Application of localized reactivity index in combination with periodic DFT calculation to rationalize the swelling mechanism of clay type inorganic material

Abstract

Clays are layered alumino-silicates. Clays swell and expand in aqueous solution. This property governs the usage of these materials in synthesis of nano-composites and is a source of many of its catalytic applications. We used both localized and periodic calculations within the realm of density functional theory (DFT) on a series of monovalent (Li+, Na+, K +, Rb+, Cs+), and divalent (Mg2+, Ca2+, Sr2+, Ba2+) cations, to monitor their effect on the swelling of clays.

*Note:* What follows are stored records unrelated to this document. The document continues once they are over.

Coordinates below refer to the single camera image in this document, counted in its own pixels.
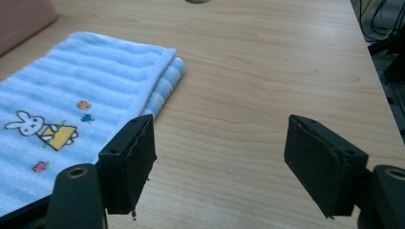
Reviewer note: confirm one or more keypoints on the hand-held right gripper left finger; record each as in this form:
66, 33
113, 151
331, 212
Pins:
122, 171

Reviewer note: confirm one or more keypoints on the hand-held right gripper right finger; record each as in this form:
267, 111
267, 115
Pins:
318, 165

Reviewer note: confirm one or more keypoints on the light blue striped rabbit towel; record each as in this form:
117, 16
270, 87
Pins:
79, 95

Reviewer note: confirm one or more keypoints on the dark metal stand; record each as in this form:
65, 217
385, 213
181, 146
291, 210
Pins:
393, 57

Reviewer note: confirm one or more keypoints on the brown object at corner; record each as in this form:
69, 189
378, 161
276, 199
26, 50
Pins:
22, 22

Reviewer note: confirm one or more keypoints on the grey round object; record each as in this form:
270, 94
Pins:
197, 1

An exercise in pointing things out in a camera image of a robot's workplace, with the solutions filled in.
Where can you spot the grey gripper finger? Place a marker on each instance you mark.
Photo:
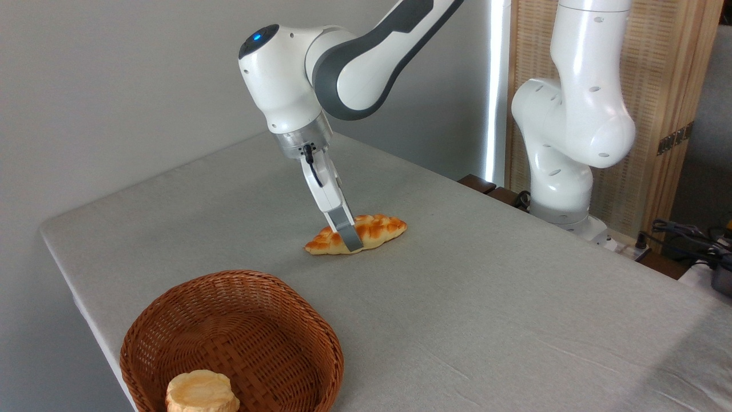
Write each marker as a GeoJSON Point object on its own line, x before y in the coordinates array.
{"type": "Point", "coordinates": [347, 229]}

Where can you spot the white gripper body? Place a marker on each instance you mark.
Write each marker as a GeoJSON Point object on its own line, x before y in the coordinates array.
{"type": "Point", "coordinates": [327, 186]}

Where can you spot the braided golden bread loaf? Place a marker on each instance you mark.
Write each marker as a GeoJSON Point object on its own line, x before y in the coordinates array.
{"type": "Point", "coordinates": [380, 229]}

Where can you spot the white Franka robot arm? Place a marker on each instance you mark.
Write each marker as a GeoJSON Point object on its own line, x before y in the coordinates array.
{"type": "Point", "coordinates": [572, 114]}

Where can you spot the brown woven wicker basket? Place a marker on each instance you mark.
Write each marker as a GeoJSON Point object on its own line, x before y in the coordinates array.
{"type": "Point", "coordinates": [257, 337]}

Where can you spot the round pale bread bun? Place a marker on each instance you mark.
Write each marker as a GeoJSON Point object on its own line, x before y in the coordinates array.
{"type": "Point", "coordinates": [201, 392]}

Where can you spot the dark brown wooden block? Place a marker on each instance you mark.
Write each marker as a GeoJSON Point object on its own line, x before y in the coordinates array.
{"type": "Point", "coordinates": [477, 183]}
{"type": "Point", "coordinates": [506, 196]}

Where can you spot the grey tablecloth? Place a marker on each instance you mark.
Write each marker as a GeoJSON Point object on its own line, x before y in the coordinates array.
{"type": "Point", "coordinates": [486, 315]}

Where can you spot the white power strip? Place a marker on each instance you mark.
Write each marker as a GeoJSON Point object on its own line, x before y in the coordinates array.
{"type": "Point", "coordinates": [626, 247]}

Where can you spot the dark metal screen hinge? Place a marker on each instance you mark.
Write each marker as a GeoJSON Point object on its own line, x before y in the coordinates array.
{"type": "Point", "coordinates": [675, 138]}

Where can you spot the wooden folding screen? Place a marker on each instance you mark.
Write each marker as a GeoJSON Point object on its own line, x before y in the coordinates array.
{"type": "Point", "coordinates": [657, 68]}

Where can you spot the shiny silver vertical post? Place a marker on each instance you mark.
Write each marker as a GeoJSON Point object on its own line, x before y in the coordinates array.
{"type": "Point", "coordinates": [497, 86]}

The activity order obtained for the exchangeable cations among all the monovalent and divalent series studied is: Mg2+ > Ca2+ > Sr2+ > Ba2+ > Cs+ > Rb+ > Na+ > Li+ > K+. We have studied two types of clays, montmorillonite and beidellite, with different surface structures and with/without water using periodic calculations. We have calculated the layer spacing at the first, second and third hydration shells of exchangeable cation, to compare with the experimental d-spacing values to correlate with humidity. A novel quantitative scale is proposed in terms of the intermolecular relative nucleophilicity of the active cation sites in their hydrated state through Fukui functions using hard-soft acid base (HSAB) principle. Finally, a swelling mechanism is proposed. This is a unique study where a combination of periodic and localized calculations has been performed to validate the capability of reactivity index calculations in material designing. © Indian Academy of Sciences.